Gościem Ilony Januszewskiej w programie „Republika po południu” była europosłanka PiS, Beata Kempa. Polityk odniosła się m.in. do debaty w Parlamencie Europejskim na temat praworządności w takich krajach jak Polska, Węgry i Czechy.
– Dziś mamy prawdziwy festiwal takich wydarzeń. Kilku polskich sędziów na czele z panem Żurkiem raczyło, zamiast sądzić, przyjechać donosić na Polskę. Są w dość wąskim gronie, bo nie przyszło zbyt dużo europosłów. Wprowadził ich pan Halicki, jest pani Róża Thun. Również ja z europosłem Patrykiem Jakim postanowiliśmy dziś pilnować Polski- mówiła europoseł.
– Sędziowie przyjechali donosić na nasz kraj, co jest skandaliczne i niedopuszczalne. Za kilkanaście minut rozpocznie się debata na temat praworządności na Węgrzech i w Polsce. To jest moim zdaniem efekt interwencji zewnętrznej naszej opozycji, która zresztą daje Unii Europejskiej dużą paletę możliwości-wskazała.
– Głos zabierze dziś osobiście pani premier Beata Szydło, ogromnie się z tego cieszę, gdyż warto, aby to właśnie ta osoba odniosła się do tych karygodnych zarzutów, oklepanych kłamstw, sączonych już przez lata. Czas najwyższy dać im odpór- podkreśliła rozmówczyni redaktor Januszewskiej.
– Dziś nie trzeba atakować kraju czołgami czy bronią konwencjonalną. Wystarczy poprosić obce państwo o interwencję, tak jak niegdyś u carycy Katarzyny- dodała europoseł PiS.
Prowadząca pytała Beatę Kempę również o zaplanowane na dziś spotkanie prezydenta Andrzeja Dudy z marszałkiem Senatu, prof. Tomaszem Grodzkim i to, czy rozmowy pomogą osiągnąć konsensus.
– Mam nadzieję, że pan marszałek Grodzki pójdzie po rozum do głowy i zrobi dwie rzeczy: po pierwsze – poda się do dymisji i to jest wielkie oczekiwanie, gdyż powinien powyjaśniać wszystkie sprawy, o których mówią dziennikarze, czego jednak nie robi, bo woli zastraszać i zajmować się kwestiami, które są pozamerytoryczne.

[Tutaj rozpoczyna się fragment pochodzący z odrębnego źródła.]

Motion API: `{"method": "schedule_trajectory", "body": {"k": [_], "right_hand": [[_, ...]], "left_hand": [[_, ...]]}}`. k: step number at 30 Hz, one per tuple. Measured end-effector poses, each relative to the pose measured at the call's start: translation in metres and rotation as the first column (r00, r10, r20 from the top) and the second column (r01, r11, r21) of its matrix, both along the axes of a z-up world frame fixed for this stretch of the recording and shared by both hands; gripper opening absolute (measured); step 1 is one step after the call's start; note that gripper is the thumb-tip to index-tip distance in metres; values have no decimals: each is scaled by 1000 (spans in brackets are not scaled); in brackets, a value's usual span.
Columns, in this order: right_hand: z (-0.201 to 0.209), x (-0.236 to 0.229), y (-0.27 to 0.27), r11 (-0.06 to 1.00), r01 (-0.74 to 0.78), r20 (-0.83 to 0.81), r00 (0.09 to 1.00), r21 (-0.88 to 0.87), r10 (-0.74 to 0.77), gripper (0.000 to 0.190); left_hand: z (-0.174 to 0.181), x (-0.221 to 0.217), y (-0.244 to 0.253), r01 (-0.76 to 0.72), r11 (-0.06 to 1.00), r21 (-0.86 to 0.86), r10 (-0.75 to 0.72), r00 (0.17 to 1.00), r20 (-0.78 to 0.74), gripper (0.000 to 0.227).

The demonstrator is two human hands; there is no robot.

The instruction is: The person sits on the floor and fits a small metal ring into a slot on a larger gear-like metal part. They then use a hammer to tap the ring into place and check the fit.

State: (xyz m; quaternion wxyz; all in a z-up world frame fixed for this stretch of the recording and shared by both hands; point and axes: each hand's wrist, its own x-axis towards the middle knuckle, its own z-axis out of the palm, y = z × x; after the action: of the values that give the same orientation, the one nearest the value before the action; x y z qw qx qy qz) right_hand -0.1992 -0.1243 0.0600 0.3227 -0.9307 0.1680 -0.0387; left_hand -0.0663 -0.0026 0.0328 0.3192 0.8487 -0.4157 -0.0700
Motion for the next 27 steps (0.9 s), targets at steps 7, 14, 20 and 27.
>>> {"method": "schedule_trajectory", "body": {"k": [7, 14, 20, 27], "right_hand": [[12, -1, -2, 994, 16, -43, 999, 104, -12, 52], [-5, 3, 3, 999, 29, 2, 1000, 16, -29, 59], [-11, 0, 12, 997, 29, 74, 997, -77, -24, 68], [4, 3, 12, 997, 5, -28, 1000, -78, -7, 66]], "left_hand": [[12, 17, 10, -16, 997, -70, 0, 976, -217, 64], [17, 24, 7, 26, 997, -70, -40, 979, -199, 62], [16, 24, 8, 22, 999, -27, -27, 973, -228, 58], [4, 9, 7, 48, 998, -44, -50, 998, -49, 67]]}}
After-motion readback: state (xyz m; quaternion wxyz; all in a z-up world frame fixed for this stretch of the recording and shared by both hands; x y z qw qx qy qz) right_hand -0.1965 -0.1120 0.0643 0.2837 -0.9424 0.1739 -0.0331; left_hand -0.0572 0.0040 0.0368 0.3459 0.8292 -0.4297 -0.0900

Po drugie, zanim zacznie donosić i skarżyć na Polskę, to niechże się weźmie za procedowanie tej ustawy, niech opowie o swoich wątpliwościach, przeproceduje ustawę i prześle na biurko pani marszałek Sejmu, a potem na biurko pana prezydenta i wtedy ewentualnie będzie mógł wypowiedzieć się co do ostatecznego kształtu tej ustawy. Jeszcze raz powtórzę, pan marszałek Grodzki po prostu ma problemy ze sprawowaniem swojej funkcji- i to spore problemy. Miesza kompetencje różnych organów, a wiedza na temat procesu legislacyjnego, jak widzę, również pozostawia wiele do życzenia-podsumowała polityk.